> **Exercise directions**
With the pictures set aside, write out all of the data exactly as it stands.

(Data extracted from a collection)
■ ■ ■ ■

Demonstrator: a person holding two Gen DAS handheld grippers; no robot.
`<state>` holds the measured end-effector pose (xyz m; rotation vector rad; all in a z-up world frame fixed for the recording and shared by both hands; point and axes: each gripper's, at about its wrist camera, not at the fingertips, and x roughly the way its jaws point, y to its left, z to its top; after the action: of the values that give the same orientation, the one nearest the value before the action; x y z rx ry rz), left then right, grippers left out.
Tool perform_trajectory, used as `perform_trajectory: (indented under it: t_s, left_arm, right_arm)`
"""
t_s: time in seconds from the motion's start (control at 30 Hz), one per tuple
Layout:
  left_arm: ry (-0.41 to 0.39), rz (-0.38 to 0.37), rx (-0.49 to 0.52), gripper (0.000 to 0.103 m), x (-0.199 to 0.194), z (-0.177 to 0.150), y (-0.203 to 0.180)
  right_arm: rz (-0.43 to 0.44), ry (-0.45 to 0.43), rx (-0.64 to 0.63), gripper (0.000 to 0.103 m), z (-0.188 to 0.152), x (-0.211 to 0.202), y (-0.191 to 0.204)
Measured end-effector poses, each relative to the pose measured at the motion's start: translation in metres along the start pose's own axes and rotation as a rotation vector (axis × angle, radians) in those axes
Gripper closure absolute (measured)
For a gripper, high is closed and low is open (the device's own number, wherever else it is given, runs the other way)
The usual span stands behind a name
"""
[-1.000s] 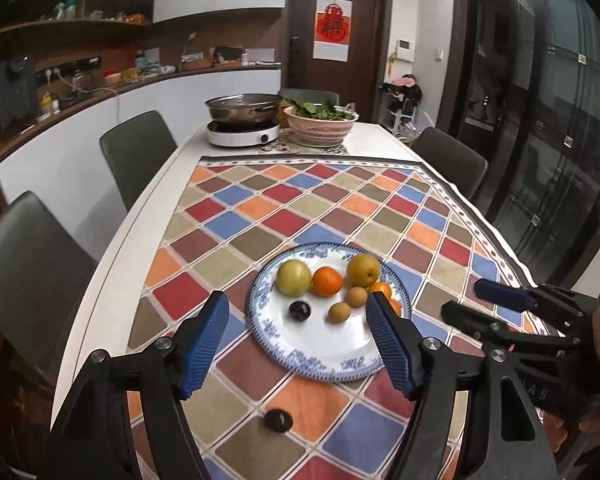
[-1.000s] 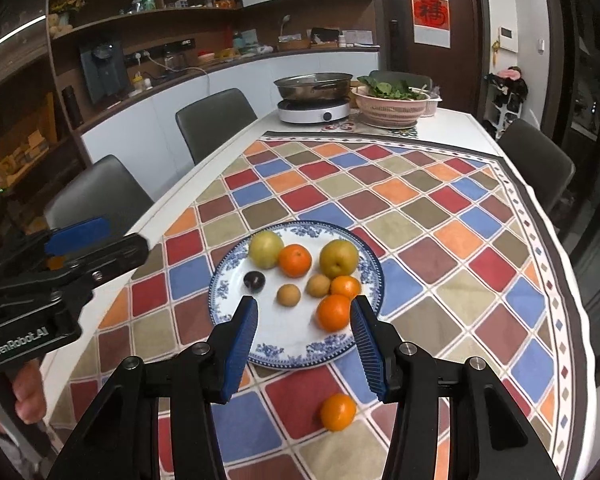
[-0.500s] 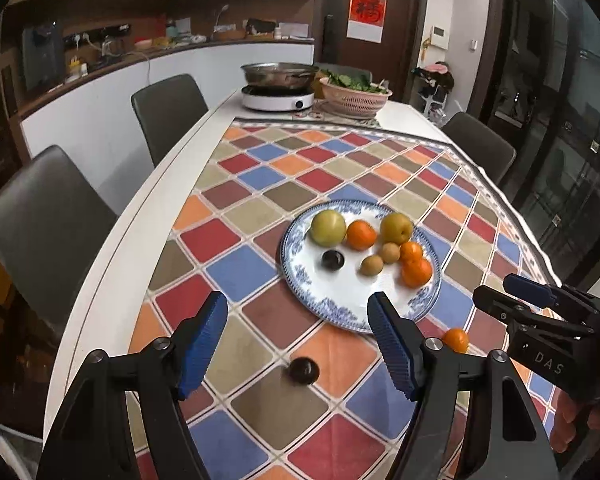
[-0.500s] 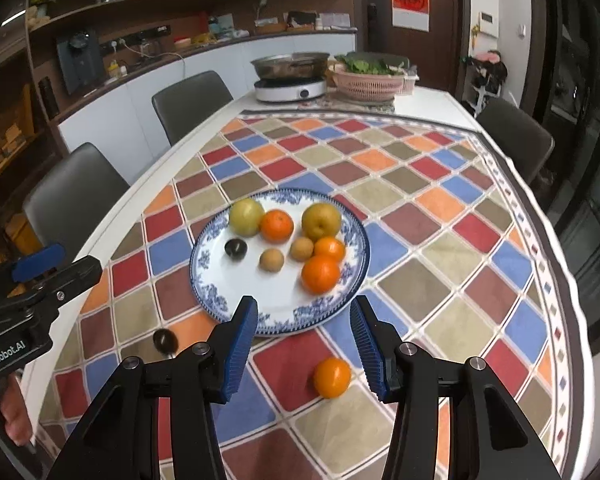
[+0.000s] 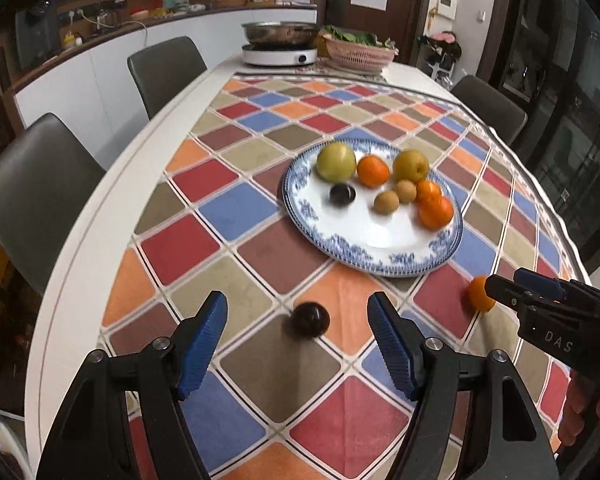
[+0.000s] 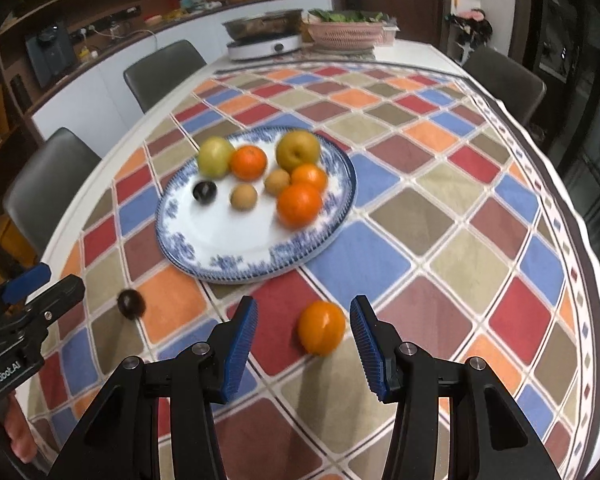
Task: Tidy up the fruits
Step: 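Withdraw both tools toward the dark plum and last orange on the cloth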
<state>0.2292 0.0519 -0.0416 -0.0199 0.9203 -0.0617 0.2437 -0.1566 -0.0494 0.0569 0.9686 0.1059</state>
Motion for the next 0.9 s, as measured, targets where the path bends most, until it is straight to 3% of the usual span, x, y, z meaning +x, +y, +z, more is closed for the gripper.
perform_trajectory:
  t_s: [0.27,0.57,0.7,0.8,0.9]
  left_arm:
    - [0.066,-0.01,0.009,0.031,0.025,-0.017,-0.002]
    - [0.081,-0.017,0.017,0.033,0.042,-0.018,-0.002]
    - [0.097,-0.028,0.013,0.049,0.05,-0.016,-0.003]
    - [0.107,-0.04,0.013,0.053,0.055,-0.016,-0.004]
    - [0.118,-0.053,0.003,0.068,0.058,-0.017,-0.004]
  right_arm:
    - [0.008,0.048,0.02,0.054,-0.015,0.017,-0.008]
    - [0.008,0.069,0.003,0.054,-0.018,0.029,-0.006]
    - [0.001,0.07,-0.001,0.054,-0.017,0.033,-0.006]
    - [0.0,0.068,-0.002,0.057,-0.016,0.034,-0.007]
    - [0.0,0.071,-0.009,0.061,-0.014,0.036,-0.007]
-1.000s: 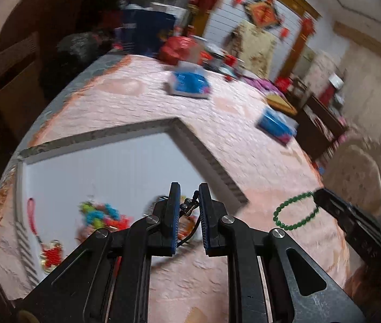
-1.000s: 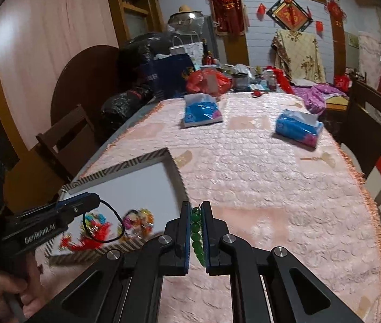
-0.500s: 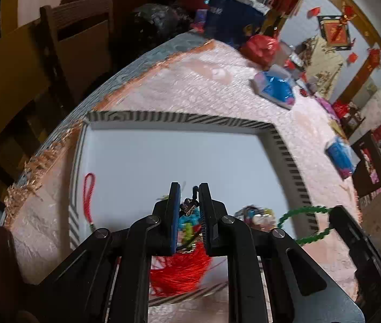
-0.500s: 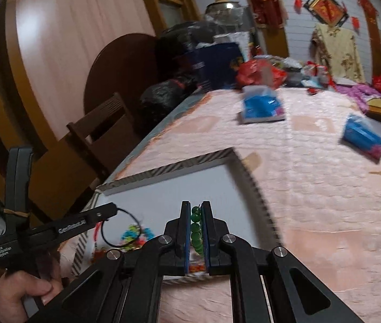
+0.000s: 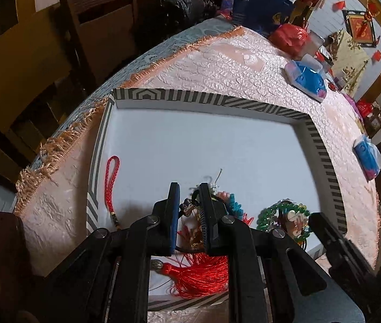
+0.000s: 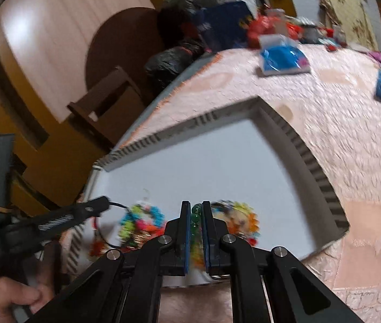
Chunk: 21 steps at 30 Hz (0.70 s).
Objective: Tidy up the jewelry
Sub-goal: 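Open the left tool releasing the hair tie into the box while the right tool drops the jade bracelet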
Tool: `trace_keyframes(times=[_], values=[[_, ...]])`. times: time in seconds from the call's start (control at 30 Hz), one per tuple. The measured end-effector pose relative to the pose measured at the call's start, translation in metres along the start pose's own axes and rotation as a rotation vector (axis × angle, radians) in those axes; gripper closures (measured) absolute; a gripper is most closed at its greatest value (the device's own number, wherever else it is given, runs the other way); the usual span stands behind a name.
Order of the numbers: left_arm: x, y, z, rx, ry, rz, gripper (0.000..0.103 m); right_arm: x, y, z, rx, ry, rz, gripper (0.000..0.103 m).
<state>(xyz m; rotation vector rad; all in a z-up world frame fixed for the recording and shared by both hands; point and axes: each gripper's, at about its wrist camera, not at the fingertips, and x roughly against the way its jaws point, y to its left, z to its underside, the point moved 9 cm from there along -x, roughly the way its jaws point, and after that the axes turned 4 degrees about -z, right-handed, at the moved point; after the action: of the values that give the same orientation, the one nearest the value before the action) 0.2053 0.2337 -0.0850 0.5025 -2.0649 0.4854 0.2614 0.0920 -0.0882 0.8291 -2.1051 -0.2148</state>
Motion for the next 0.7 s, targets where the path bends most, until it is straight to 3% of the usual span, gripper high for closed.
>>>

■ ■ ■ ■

> **Answer for the task**
Demonstrator: a person holding two Gen DAS handheld grippers; no robot.
`<state>` holds the measured end-effector pose (xyz m; rotation vector rad; all in a z-up world frame fixed for the recording and shared by both hands; point and axes: each gripper's, at about its wrist camera, not at the fingertips, and x roughly the way its jaws point, y to its left, z to its top; after the action: of the values that give the same orientation, the one nearest the value before the action; x y z rx ry rz), left then right, grippers left out.
Tool perform_trajectory, used as `perform_trajectory: (indented under it: t_s, left_arm, right_arm)`
"""
t_s: time in seconds from the motion's start (control at 30 Hz), one per tuple
Layout:
  left_arm: ry (-0.41 to 0.39), rz (-0.38 to 0.37), rx (-0.49 to 0.52), gripper (0.000 to 0.103 m), x (-0.199 to 0.194), z (-0.177 to 0.150), y (-0.203 to 0.180)
  right_arm: rz (-0.43 to 0.44), ry (-0.45 to 0.43), rx (-0.64 to 0.63), gripper (0.000 to 0.103 m), z (-0.188 to 0.152), x (-0.211 to 0.202), y (-0.191 to 0.204)
Measured end-effector poses, each relative to the pose measured at the motion's start: translation in metres along the start pose's own axes and rotation as a rotation vector (axis × angle, radians) in those axes
Gripper closure absolute (measured)
For a gripper, high is closed and low is open (the device's own number, wherever else it is given, runs the other way)
The usual span stands behind a name
"""
[-1.000s] 
[-1.000s] 
[-0.500s] 
[-0.500s] 
[+0.000s] 
[+0.000s] 
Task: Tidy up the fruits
Step: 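Withdraw both tools toward the dark plum and last orange on the cloth
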<state>0.2292 0.0519 -0.0416 -0.0199 0.9203 -0.0617 0.2437 -0.1566 -0.0494 0.0569 0.9686 0.1059</state>
Motion for the next 0.9 s, as measured, targets where the path bends most, until it is straight to 3% of the usual span, x, y, z meaning +x, +y, +z, more is closed for the gripper.
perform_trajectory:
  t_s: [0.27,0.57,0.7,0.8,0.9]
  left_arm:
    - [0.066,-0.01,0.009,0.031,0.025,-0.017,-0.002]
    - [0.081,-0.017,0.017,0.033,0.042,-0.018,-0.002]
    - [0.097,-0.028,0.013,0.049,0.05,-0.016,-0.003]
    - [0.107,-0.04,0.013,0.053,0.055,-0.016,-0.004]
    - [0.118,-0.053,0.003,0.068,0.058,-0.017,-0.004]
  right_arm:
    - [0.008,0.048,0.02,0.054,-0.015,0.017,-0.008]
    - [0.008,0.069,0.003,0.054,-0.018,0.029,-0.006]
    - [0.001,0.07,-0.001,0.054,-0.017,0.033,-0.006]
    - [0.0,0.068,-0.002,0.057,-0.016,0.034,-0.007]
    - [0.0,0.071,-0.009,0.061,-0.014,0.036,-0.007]
-1.000s: 
-1.000s: 
-0.500s: 
-0.500s: 
+0.000s: 
+0.000s: 
Chunk: 21 steps at 30 Hz (0.70 s).
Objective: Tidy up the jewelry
Sub-goal: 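Open the left tool releasing the hair tie into the box while the right tool drops the jade bracelet
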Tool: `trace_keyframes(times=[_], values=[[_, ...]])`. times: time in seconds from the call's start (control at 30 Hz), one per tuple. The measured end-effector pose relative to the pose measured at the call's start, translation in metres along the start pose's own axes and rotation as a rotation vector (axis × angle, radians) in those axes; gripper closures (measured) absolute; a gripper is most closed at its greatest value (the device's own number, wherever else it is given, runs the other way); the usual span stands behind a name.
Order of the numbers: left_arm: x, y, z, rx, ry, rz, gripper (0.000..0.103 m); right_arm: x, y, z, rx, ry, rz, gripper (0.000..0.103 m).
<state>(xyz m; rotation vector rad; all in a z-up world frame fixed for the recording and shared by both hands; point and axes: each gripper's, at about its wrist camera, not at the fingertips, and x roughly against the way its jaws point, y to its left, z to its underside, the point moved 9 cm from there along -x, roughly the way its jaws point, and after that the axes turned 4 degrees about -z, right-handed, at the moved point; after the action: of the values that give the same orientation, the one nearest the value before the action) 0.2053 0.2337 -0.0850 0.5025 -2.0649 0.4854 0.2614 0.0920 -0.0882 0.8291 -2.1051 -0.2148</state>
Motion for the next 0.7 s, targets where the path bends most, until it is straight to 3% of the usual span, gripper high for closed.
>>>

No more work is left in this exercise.